Additionally, since many expect that borrowing costs will continue trending upward (myself included), perhaps with a slight drop toward Autumn, Blackstone is doing well by attaining capital at an earnings yield of 4.39%. I arrived at this figure by taking the midpoint number between the 2006 trailing price-to-earnings ratio (at Wednesday's closing price of 30.75) of 28 and the estimated 2008 forward P/E ratio of 17.6, which is 22.8. A P/E of 22.8 is an earnings yield of 4.39%. Blackstone is selling itself at a high price/low earnings yield but will use the money to buy a firm with a higher (potential) earnings yield. This is essentially an arbitrage that will reward all shareholders.

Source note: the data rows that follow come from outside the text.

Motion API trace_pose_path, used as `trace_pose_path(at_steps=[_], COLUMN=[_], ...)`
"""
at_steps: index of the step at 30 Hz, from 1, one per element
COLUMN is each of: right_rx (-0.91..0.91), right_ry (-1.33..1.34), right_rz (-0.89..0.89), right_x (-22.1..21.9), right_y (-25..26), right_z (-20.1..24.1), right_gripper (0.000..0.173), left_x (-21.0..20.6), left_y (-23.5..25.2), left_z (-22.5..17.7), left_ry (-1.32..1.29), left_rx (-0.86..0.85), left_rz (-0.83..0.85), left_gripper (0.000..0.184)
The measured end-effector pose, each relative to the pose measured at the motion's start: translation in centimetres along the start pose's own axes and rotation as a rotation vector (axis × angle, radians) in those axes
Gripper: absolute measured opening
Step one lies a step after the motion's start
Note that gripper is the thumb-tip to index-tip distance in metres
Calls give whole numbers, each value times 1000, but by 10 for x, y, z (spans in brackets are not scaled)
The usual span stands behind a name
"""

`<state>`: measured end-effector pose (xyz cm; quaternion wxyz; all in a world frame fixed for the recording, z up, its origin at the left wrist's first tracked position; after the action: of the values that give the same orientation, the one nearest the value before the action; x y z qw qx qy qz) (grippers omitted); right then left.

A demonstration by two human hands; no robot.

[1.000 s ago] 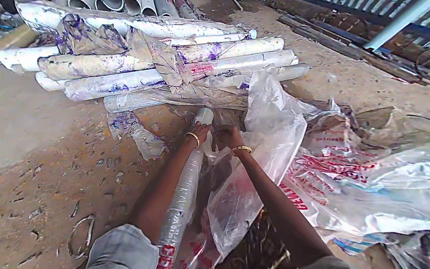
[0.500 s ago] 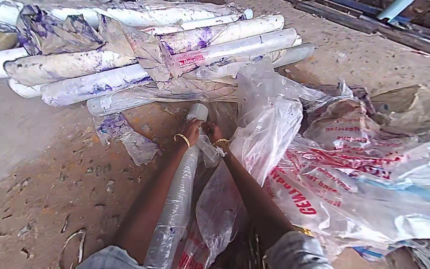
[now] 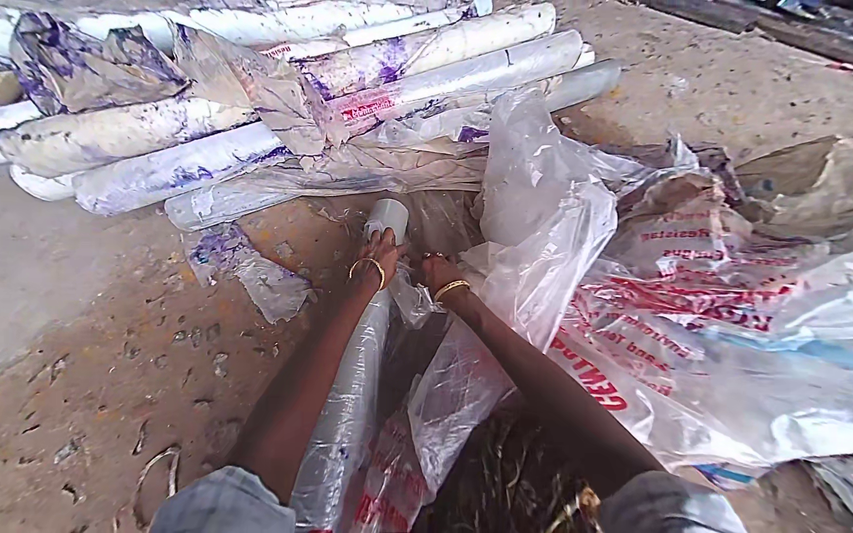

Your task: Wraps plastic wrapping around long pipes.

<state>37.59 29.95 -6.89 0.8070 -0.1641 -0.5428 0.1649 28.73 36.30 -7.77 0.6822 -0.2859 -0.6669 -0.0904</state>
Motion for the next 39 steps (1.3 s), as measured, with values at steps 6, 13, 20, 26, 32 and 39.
trace_pose_path(at_steps=[6,13,20,26,32,39], right_rx=[-128,323,-226,62,-122,-211], right_ry=[54,229,722,814,430,1296], right_rz=[-15,9,-475,-261,-342,-895], right_x=[7,9,17,12,34,60], right_y=[-27,-93,-12,-19,-40,-35], right_z=[11,65,-62,-22,-58,-138], right_gripper=[30,25,32,51,30,12], left_x=[2,10,4,28,85,110], left_y=[-4,-19,-25,-38,-2,-15], left_z=[0,41,48,18,-7,-27], left_ry=[-172,-380,-933,-463,-313,-822], left_rx=[-27,-10,-97,-290,40,21], left_rz=[-94,-238,-353,-122,-282,-285], left_gripper=[26,26,46,43,27,35])
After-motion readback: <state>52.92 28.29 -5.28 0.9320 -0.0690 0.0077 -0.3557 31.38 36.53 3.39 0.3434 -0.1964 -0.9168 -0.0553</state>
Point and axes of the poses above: each hand's wrist, its own y-axis towards the middle knuckle, its own x-axis out of the back of the hand, z = x × y, the point moved 6 cm from there along y, towards the middle knuckle, and after that the axes turned 3 degrees about -z, right-handed, at the moved point
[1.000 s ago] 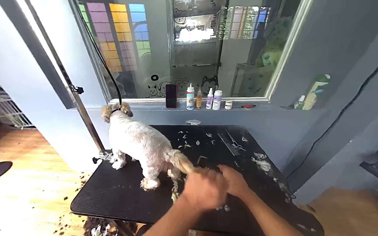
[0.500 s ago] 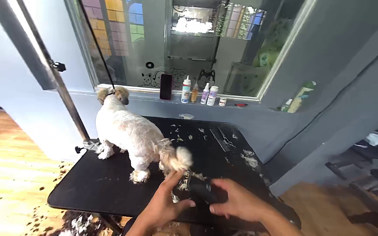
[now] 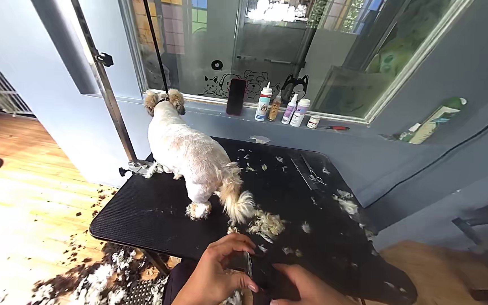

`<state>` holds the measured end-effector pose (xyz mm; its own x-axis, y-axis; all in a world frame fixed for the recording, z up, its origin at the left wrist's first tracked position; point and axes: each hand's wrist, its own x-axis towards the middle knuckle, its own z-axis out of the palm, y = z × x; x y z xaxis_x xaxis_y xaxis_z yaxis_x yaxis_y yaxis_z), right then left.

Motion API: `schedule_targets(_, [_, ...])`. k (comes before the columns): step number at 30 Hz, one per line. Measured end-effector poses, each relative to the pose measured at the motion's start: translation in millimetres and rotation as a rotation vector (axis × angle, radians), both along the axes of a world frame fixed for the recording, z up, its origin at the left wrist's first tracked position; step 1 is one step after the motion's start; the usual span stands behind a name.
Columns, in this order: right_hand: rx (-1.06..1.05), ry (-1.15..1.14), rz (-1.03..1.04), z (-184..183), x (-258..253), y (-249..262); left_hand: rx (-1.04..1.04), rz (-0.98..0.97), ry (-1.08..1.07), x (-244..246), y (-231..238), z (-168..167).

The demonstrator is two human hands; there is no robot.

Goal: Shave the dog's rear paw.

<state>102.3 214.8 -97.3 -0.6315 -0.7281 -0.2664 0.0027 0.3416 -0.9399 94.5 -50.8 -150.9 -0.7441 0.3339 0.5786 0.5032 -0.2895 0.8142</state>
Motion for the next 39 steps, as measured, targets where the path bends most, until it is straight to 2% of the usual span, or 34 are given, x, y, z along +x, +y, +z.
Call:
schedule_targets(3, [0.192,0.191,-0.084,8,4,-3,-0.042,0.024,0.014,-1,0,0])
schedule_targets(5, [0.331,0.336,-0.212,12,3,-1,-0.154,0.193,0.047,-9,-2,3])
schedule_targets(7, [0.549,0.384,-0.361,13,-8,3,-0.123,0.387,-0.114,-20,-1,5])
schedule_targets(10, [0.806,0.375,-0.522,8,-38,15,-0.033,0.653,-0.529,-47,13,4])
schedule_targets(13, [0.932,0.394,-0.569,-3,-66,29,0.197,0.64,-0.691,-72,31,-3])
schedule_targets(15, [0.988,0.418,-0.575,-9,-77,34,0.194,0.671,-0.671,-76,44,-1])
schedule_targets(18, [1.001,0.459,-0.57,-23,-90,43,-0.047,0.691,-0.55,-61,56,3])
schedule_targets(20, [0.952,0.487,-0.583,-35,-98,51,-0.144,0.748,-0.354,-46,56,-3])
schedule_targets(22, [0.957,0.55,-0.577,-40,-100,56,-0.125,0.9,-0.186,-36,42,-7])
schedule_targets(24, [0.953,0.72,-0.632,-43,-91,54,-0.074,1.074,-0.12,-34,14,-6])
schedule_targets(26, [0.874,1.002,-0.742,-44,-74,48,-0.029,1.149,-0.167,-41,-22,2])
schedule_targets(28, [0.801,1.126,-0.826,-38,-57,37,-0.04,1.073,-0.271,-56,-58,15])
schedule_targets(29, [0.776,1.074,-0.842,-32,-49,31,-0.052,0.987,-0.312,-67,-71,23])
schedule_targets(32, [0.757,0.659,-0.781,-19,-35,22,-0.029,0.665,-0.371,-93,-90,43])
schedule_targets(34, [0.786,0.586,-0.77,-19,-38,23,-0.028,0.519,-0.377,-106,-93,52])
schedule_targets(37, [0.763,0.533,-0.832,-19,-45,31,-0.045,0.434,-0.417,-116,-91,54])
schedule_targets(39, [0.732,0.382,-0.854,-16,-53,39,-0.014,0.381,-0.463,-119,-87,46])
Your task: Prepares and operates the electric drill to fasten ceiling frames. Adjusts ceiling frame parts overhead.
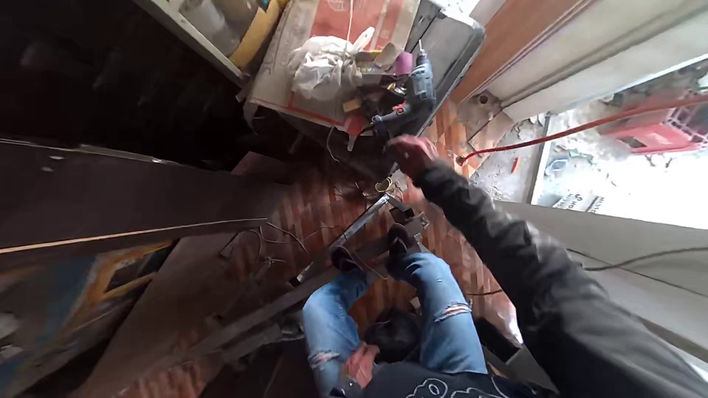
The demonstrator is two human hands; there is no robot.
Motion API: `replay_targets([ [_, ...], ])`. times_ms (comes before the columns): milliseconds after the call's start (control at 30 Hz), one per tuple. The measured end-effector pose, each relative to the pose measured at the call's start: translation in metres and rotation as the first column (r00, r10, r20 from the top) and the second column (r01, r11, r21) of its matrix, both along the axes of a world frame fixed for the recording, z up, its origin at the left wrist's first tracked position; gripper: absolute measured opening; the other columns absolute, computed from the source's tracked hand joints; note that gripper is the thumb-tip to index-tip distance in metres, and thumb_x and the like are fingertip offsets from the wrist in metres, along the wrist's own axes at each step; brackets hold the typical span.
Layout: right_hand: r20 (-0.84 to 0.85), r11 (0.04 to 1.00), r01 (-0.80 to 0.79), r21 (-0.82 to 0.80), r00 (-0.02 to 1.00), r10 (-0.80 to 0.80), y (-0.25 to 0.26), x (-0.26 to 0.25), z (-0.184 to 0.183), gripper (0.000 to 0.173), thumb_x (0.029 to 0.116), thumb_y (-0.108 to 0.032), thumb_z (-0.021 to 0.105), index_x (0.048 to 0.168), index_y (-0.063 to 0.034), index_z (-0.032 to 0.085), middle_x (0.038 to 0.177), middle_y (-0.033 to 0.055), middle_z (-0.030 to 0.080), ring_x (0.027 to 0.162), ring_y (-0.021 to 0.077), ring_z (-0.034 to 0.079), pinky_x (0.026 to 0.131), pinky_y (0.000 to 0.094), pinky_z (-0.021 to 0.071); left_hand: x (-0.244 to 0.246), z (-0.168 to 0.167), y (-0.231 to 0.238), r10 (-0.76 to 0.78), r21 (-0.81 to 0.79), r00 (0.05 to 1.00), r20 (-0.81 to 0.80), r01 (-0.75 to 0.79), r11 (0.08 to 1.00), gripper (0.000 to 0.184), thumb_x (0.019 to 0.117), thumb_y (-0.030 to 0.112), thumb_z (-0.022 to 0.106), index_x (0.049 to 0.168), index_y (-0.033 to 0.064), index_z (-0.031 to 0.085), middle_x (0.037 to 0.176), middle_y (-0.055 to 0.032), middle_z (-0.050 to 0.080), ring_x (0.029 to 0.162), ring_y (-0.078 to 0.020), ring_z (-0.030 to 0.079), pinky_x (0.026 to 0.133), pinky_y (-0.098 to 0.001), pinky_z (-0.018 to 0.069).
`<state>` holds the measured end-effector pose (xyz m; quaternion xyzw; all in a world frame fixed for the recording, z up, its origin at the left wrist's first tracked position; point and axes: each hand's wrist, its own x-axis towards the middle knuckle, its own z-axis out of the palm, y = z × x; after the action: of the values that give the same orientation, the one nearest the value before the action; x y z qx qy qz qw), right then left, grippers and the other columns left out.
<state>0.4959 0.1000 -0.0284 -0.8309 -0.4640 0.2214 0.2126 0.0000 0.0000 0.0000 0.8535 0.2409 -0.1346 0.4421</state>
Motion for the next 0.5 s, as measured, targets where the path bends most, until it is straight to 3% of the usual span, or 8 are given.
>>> replay_targets([
  [33,0.060,0.998,-0.059,-0.038,0.996,0.062,0.034,0.015,-0.019,0.027,0.1029,-0.026,0.056,0.121,-0.0135,0.073,0.120,0.0135,0.072,0.111,0.0360,0.069,0.093,0.0628,0.0536,0.019,-0.014,0.017,-0.058,-0.151,0.967,-0.247,0.020,0.988,0.041,0.1022,0.034,0.059,0.125,0.0012,0.070,0.125,-0.0252,0.067,0.113,-0.0357,0.068,0.099,-0.0428,0.0551],
  [67,0.105,0.990,-0.118,-0.081,0.986,0.126,0.065,0.027,-0.039,0.026,0.1025,-0.025,0.056,0.118,-0.0137,0.073,0.119,0.0144,0.072,0.111,0.0379,0.068,0.091,0.0647,0.0528,0.039,-0.032,0.032,-0.016,-0.165,0.938,-0.345,-0.043,0.985,0.041,0.1003,0.031,0.063,0.131,0.0030,0.068,0.134,-0.0231,0.063,0.122,-0.0368,0.064,0.104,-0.0497,0.0519],
  [100,0.119,0.977,-0.159,-0.142,0.977,0.176,0.096,0.036,-0.058,0.025,0.1027,-0.025,0.057,0.119,-0.0140,0.073,0.120,0.0157,0.071,0.114,0.0397,0.067,0.093,0.0665,0.0510,0.047,-0.057,0.046,0.103,-0.037,0.963,-0.250,-0.116,0.993,0.038,0.0959,0.028,0.068,0.124,0.0028,0.072,0.128,-0.0215,0.067,0.117,-0.0367,0.067,0.099,-0.0522,0.0552],
  [167,0.172,0.942,-0.206,-0.265,0.951,0.257,0.153,0.054,-0.103,0.025,0.1000,-0.025,0.061,0.120,-0.0147,0.073,0.126,0.0175,0.069,0.121,0.0418,0.063,0.096,0.0691,0.0475,0.055,-0.110,0.082,0.268,0.266,0.959,0.094,-0.283,0.921,0.034,0.0907,0.028,0.069,0.111,0.0023,0.076,0.116,-0.0188,0.073,0.106,-0.0345,0.072,0.089,-0.0497,0.0601],
  [233,0.191,0.896,-0.208,-0.392,0.934,0.301,0.190,0.058,-0.133,0.036,0.1016,-0.025,0.058,0.133,-0.0102,0.066,0.142,0.0203,0.059,0.133,0.0424,0.054,0.107,0.0662,0.0400,0.060,-0.144,0.123,0.298,0.417,0.907,0.298,-0.405,0.814,0.040,0.0965,0.036,0.059,0.109,0.0013,0.076,0.115,-0.0202,0.072,0.105,-0.0336,0.071,0.089,-0.0466,0.0591],
  [333,0.212,0.854,-0.180,-0.487,0.925,0.316,0.208,0.049,-0.148,0.041,0.1055,-0.021,0.052,0.142,-0.0037,0.058,0.151,0.0250,0.050,0.142,0.0455,0.044,0.116,0.0655,0.0285,0.062,-0.172,0.159,0.275,0.501,0.853,0.443,-0.491,0.713,0.045,0.1023,0.040,0.055,0.111,0.0007,0.073,0.115,-0.0232,0.070,0.107,-0.0318,0.069,0.093,-0.0400,0.0558],
  [433,0.337,0.823,-0.148,-0.549,0.862,0.380,0.214,0.044,-0.152,0.032,0.1039,-0.015,0.053,0.130,-0.0013,0.066,0.139,0.0256,0.059,0.133,0.0465,0.053,0.107,0.0679,0.0373,0.070,-0.198,0.172,0.213,0.478,0.798,0.563,-0.525,0.704,0.043,0.1036,0.041,0.055,0.108,0.0019,0.071,0.113,-0.0215,0.069,0.110,-0.0224,0.066,0.096,-0.0267,0.0522],
  [500,0.392,0.848,-0.150,-0.508,0.837,0.382,0.215,0.053,-0.156,0.029,0.1008,-0.011,0.058,0.126,0.0003,0.066,0.136,0.0274,0.060,0.130,0.0483,0.054,0.103,0.0693,0.0406,0.080,-0.212,0.178,0.171,0.466,0.792,0.587,-0.502,0.728,0.044,0.1032,0.044,0.055,0.105,0.0033,0.073,0.113,-0.0209,0.069,0.110,-0.0205,0.066,0.095,-0.0255,0.0521],
])
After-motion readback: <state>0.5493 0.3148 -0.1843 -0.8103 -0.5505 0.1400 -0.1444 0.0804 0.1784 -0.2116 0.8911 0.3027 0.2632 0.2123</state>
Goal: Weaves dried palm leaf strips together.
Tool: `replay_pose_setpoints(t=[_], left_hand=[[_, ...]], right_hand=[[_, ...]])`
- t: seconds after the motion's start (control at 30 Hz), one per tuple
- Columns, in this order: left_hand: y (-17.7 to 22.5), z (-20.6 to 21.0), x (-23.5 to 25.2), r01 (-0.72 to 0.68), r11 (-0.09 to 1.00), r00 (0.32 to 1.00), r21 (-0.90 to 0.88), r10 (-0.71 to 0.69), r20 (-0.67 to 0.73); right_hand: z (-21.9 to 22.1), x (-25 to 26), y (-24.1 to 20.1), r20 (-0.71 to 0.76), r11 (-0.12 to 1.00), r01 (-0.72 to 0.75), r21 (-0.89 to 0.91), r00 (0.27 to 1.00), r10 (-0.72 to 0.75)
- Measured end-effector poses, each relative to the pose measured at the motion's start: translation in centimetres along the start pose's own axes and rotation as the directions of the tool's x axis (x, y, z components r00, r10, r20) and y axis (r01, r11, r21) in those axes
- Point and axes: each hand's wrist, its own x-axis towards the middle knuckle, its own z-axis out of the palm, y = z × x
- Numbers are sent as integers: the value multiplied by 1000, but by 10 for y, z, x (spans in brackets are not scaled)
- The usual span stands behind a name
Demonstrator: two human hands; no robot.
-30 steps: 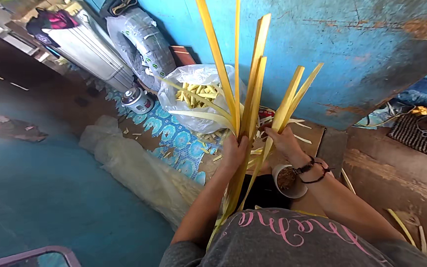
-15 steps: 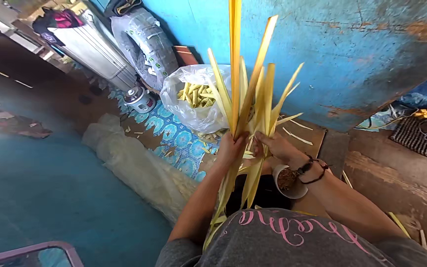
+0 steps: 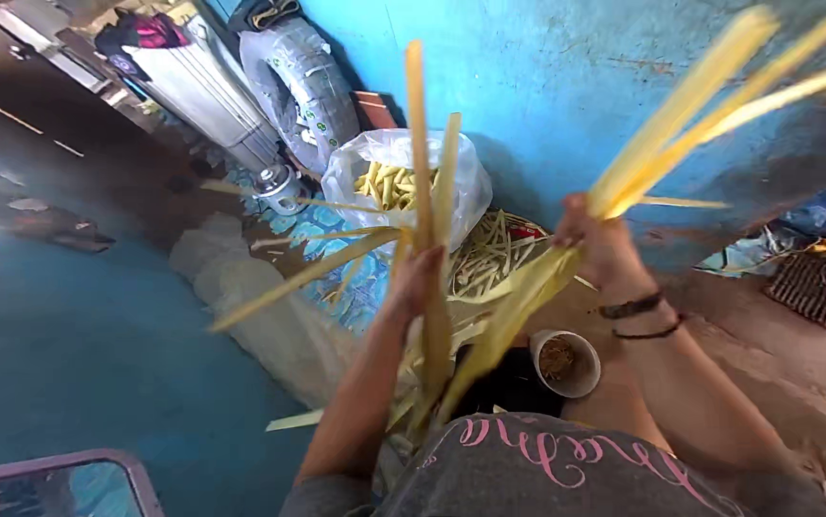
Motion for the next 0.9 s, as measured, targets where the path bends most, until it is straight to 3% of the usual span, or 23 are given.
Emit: replay_pose_setpoints(t=[0.1,0.27,0.37,0.47,0.53,0.67,0.9], left_hand=[[-8,47,-2,44,990,972,-138,-10,236],[-25,65,-3,37,970,910,-242,67,410],[-31,66,1,8,958,906,-288,115,406],[-34,71,1,-76,959,927,-271,168,336],[-38,73,1,-135,956,919,-260,219,327],[-41,74,-2,-215,948,899,-234,286,331],[-31,63,-5,-149,968,949,-201,198,246]], right_hand=[[40,-7,25,76,996,-87,-30,993,89],[39,-14,18,-119,979,-170,-115,980,156],[24,-7,20,-195,985,-170,23,966,171],[20,-10,26,-102,989,-87,116,990,99],[24,-16,26,-3,994,-24,109,1000,25],[38,-22,23,-8,999,-38,-18,999,38],[35,-25,29,-61,989,-127,75,989,131]])
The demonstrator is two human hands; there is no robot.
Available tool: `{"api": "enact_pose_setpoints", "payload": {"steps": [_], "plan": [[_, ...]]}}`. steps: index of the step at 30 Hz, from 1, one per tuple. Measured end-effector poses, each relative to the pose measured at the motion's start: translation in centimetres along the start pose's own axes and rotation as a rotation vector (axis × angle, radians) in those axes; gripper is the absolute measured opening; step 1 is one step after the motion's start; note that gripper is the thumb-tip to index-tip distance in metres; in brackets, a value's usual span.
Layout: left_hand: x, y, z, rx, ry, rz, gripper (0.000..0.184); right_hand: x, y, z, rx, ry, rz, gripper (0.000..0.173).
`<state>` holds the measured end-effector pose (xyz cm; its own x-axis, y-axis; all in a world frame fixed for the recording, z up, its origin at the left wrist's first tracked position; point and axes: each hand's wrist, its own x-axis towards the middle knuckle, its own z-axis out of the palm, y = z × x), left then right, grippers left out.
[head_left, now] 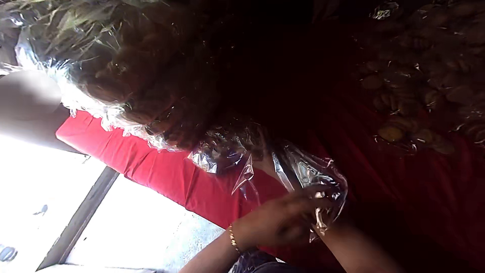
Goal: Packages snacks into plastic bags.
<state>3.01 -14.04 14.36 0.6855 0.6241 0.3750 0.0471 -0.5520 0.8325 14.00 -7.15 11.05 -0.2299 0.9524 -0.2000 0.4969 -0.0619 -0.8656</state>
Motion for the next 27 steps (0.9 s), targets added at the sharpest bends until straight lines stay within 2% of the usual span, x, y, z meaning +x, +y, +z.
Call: {"api": "enact_pose_setpoints", "payload": {"steps": [1,3,4,6,7,8,9,11,13,14,15,17,19,20,21,22,23,24,25,26,27], "plan": [[-1.2,-1.7,-1.3,0.026,0.141,-0.033,0.028,-0.4,-1.6,-1.3,-0.035,-0.051,0.094,0.066],[-3.7,-5.9,-3.6,0.176,0.303,-0.141,0.017,0.8,0.7,-1.4,-0.138,-0.005,-0.001,0.072],[-4.8,-7.9,-4.4,0.233,0.297,-0.193,0.017,1.9,3.2,-0.5,-0.164,0.066,-0.072,0.074],[-6.5,-10.6,-4.9,0.295,0.225,-0.252,0.022,3.2,6.3,1.0,-0.243,0.167,-0.187,0.088],[-7.0,-11.5,-5.1,0.311,0.191,-0.275,0.031,3.1,6.7,1.8,-0.2,0.163,-0.188,0.082],[-7.4,-12.3,-5.1,0.331,0.18,-0.293,0.036,2.2,6.3,2.0,-0.155,0.128,-0.161,0.07],[-7.6,-12.9,-5.2,0.352,0.193,-0.303,0.039,1.0,5.5,1.6,-0.051,0.023,-0.103,0.06],[-7.5,-13.8,-5.7,0.337,0.235,-0.326,0.038,0.5,4.3,0.7,0.134,-0.135,-0.016,0.055],[-7.5,-14.1,-5.9,0.276,0.255,-0.326,0.037,0.7,3.2,-0.1,0.152,-0.149,-0.014,0.05],[-7.7,-14.1,-6.0,0.275,0.252,-0.328,0.037,1.4,3.3,0.1,0.13,-0.137,-0.07,0.049],[-7.7,-14.1,-6.1,0.31,0.243,-0.333,0.04,2.7,4.0,0.7,0.08,-0.085,-0.156,0.05],[-6.5,-14.0,-5.7,0.459,0.244,-0.353,0.042,5.0,5.0,1.8,-0.105,0.241,-0.269,0.046],[-5.4,-13.6,-5.8,0.535,0.205,-0.418,0.044,5.4,5.0,3.0,-0.063,0.425,-0.244,0.043],[-5.0,-13.5,-5.8,0.566,0.176,-0.453,0.046,4.9,5.4,4.1,-0.032,0.424,-0.188,0.044],[-4.8,-13.5,-5.8,0.613,0.145,-0.483,0.046,3.8,5.8,4.7,-0.023,0.322,-0.122,0.045],[-4.5,-13.3,-5.7,0.667,0.113,-0.523,0.044,1.7,6.1,3.8,-0.054,0.118,-0.103,0.047],[-4.1,-13.1,-5.5,0.737,0.074,-0.569,0.045,-0.3,6.7,1.1,-0.193,-0.158,-0.17,0.052],[-3.7,-13.1,-5.2,0.813,0.03,-0.615,0.048,-2.1,7.5,-1.5,-0.246,-0.322,-0.269,0.048],[-3.2,-13.1,-4.9,0.867,0.0,-0.658,0.054,-3.5,8.1,-4.5,-0.205,-0.401,-0.31,0.04],[-3.0,-13.3,-4.8,0.911,-0.022,-0.685,0.057,-4.6,8.6,-8.3,-0.08,-0.382,-0.265,0.032],[-2.8,-13.3,-4.8,0.92,-0.038,-0.695,0.057,-5.2,9.0,-12.6,0.016,-0.265,-0.161,0.027]]}}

Of course a big risk to Blackstone, Fortress (FIG) and other private-equity groups looking to go public is possible legislation that would tax them at 35% and not 15%. I don't know what the decision will be, but I think there is a strong possibility that congress will not want to cut the legs off one of America's vanguards in rationalizing markets, reforming corporations and soon to be gaining access to overseas markets. Still, this risk means one shouldn't bet anything other than speculative money on Blackstone at these prices.
Another concern is that there is too much buyout money chasing too few companies. This may eventually be the case, but future growth in mergers and acquisitions in Asia with China's government on board the Blackstone train gives Blackstone an edge over others.